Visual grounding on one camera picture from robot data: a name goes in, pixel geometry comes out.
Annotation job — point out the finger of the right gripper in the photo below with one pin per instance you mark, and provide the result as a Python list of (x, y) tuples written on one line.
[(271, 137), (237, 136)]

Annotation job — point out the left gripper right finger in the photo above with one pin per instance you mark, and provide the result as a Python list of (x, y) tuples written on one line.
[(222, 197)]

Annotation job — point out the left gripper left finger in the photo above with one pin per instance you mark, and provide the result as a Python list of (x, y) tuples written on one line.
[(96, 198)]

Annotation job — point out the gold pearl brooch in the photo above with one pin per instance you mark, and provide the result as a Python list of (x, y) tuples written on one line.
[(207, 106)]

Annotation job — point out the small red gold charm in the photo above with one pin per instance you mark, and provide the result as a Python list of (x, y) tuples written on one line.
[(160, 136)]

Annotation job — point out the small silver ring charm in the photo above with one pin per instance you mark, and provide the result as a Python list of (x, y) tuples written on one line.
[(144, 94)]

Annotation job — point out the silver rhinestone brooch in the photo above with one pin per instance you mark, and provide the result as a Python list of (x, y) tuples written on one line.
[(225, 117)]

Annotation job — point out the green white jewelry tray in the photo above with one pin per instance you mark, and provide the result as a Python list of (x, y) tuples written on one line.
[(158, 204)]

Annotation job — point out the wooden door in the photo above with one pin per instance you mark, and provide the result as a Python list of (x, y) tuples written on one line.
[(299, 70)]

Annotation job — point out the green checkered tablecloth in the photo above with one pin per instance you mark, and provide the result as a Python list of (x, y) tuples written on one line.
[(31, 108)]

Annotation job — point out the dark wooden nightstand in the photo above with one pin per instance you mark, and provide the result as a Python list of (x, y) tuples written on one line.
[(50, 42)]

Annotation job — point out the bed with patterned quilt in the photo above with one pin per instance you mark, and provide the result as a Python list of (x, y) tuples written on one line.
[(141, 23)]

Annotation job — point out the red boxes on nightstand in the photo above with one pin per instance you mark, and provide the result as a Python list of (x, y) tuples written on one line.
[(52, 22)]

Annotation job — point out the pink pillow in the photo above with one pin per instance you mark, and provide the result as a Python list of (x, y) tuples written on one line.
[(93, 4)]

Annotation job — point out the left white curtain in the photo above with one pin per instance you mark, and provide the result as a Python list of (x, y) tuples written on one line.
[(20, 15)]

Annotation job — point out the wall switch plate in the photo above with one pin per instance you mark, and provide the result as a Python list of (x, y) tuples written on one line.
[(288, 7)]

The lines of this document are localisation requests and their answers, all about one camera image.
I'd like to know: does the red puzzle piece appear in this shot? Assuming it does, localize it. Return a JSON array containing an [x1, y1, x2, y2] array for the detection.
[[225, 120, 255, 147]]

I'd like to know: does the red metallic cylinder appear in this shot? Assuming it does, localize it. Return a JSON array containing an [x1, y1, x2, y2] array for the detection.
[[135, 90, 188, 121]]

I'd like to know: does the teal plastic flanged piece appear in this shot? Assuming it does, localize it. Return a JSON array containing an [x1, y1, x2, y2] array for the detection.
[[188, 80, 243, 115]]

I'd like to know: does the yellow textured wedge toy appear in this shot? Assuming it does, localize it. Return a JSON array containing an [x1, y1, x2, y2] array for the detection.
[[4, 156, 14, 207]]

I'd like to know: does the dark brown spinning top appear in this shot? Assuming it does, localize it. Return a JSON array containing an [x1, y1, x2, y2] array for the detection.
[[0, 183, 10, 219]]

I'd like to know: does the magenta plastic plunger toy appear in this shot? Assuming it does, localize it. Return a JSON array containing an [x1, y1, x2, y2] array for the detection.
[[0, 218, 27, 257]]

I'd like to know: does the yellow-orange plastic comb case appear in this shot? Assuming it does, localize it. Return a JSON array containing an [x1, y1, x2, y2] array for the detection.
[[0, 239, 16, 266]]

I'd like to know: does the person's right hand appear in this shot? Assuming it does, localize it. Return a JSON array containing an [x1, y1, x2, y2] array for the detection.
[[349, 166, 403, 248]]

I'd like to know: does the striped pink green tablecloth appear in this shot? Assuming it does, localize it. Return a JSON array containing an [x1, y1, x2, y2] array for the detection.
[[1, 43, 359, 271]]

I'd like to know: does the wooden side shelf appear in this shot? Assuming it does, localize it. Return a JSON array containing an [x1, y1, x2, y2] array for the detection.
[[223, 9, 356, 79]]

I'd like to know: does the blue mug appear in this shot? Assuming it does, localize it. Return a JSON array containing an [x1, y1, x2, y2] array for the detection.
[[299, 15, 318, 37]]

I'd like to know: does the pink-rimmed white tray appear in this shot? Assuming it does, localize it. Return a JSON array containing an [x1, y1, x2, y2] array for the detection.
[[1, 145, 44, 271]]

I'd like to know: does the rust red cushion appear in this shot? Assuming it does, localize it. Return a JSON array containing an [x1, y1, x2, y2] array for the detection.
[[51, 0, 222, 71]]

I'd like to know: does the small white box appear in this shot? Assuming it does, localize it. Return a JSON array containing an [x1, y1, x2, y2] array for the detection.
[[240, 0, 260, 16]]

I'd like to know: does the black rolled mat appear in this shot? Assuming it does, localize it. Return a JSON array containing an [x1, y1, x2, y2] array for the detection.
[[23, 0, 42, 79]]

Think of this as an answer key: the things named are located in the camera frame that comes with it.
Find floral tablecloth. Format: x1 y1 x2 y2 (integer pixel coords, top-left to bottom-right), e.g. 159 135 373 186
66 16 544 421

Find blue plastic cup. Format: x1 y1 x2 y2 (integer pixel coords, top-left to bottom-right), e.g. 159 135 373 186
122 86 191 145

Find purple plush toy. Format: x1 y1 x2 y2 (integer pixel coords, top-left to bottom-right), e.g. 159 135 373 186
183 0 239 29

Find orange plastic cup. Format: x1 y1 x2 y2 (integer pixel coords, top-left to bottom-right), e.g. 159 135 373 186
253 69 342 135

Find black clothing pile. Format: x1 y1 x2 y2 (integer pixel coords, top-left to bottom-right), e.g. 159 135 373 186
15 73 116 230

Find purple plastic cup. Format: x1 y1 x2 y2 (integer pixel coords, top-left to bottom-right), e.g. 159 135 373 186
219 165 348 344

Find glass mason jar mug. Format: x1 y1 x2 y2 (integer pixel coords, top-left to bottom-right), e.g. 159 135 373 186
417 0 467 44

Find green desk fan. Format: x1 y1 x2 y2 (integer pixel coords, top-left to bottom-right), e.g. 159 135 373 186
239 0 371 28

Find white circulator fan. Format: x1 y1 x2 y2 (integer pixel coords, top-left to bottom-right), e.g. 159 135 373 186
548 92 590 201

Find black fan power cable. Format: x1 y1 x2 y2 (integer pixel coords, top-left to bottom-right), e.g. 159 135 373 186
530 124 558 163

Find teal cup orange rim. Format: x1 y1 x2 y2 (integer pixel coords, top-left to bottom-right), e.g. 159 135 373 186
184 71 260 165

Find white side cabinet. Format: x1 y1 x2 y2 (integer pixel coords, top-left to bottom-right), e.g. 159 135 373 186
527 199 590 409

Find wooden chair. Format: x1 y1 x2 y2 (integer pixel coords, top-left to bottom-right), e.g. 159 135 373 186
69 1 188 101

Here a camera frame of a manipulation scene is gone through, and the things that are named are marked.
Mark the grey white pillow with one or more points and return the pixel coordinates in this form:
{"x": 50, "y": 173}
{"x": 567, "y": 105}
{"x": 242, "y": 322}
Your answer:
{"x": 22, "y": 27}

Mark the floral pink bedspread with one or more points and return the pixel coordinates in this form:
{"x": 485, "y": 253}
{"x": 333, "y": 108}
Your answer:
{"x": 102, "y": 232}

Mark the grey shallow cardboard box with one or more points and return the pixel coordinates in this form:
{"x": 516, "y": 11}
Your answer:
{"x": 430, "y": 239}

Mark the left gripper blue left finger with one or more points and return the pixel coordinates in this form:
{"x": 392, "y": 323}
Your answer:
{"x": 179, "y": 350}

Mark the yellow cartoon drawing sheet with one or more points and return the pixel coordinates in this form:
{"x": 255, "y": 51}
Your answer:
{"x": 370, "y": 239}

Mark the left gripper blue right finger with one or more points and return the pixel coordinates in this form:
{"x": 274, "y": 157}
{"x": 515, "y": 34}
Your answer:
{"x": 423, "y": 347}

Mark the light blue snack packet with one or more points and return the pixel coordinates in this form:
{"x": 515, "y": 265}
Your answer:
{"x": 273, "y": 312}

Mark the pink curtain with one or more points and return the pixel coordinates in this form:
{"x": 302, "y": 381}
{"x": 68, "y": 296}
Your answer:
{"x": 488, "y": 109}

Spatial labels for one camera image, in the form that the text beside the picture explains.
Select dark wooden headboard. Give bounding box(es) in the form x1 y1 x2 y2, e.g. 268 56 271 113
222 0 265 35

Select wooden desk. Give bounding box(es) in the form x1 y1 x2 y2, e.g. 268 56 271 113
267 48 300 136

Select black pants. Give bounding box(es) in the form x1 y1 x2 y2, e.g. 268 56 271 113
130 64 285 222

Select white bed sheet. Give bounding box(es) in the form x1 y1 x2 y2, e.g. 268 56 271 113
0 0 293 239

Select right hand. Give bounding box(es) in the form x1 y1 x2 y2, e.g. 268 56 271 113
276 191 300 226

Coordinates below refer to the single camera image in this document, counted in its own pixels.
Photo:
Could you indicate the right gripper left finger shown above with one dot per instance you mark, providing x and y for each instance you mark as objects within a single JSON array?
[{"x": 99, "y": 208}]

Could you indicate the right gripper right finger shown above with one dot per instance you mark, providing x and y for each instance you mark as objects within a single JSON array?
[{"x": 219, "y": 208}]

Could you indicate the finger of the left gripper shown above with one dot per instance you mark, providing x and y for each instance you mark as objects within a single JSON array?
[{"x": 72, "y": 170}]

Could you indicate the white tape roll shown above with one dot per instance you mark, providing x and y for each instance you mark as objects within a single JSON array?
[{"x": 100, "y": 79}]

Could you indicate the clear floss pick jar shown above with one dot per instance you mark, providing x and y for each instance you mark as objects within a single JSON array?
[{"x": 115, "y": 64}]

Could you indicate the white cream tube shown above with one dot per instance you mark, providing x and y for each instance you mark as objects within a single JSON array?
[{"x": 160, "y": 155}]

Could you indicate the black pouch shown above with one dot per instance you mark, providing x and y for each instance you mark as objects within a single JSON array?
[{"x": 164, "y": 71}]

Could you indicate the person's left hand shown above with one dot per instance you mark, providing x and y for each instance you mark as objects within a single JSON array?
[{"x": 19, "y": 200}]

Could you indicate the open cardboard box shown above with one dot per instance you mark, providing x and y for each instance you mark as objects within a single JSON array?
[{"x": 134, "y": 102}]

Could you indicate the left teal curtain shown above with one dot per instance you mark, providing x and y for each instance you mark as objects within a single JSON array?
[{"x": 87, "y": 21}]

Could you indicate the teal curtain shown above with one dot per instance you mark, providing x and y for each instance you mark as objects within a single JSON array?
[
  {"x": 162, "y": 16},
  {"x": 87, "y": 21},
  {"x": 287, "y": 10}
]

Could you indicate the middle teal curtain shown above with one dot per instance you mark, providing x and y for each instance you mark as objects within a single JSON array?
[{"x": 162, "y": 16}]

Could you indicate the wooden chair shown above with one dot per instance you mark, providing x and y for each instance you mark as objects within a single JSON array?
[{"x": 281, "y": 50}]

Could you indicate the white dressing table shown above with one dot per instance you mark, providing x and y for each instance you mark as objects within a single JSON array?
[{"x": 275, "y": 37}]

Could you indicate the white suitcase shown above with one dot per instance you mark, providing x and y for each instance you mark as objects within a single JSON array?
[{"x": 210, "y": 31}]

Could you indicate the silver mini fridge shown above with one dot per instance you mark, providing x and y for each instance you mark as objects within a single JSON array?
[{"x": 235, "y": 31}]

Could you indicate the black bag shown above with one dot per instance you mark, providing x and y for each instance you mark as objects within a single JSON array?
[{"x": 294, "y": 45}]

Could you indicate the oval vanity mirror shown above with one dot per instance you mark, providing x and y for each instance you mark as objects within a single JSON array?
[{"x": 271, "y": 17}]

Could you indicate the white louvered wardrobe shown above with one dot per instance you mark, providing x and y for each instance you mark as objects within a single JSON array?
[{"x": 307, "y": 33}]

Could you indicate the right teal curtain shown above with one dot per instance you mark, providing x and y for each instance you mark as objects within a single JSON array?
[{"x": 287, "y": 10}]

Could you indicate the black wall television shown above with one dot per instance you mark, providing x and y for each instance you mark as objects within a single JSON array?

## TASK PROMPT
For this exercise, copy every line of the data that holds "grey".

## ANSWER FOR THE TASK
Mark the grey white pillow with one or more points and return the pixel coordinates in this form:
Mark the grey shallow cardboard box with one or more points and return the pixel coordinates in this form:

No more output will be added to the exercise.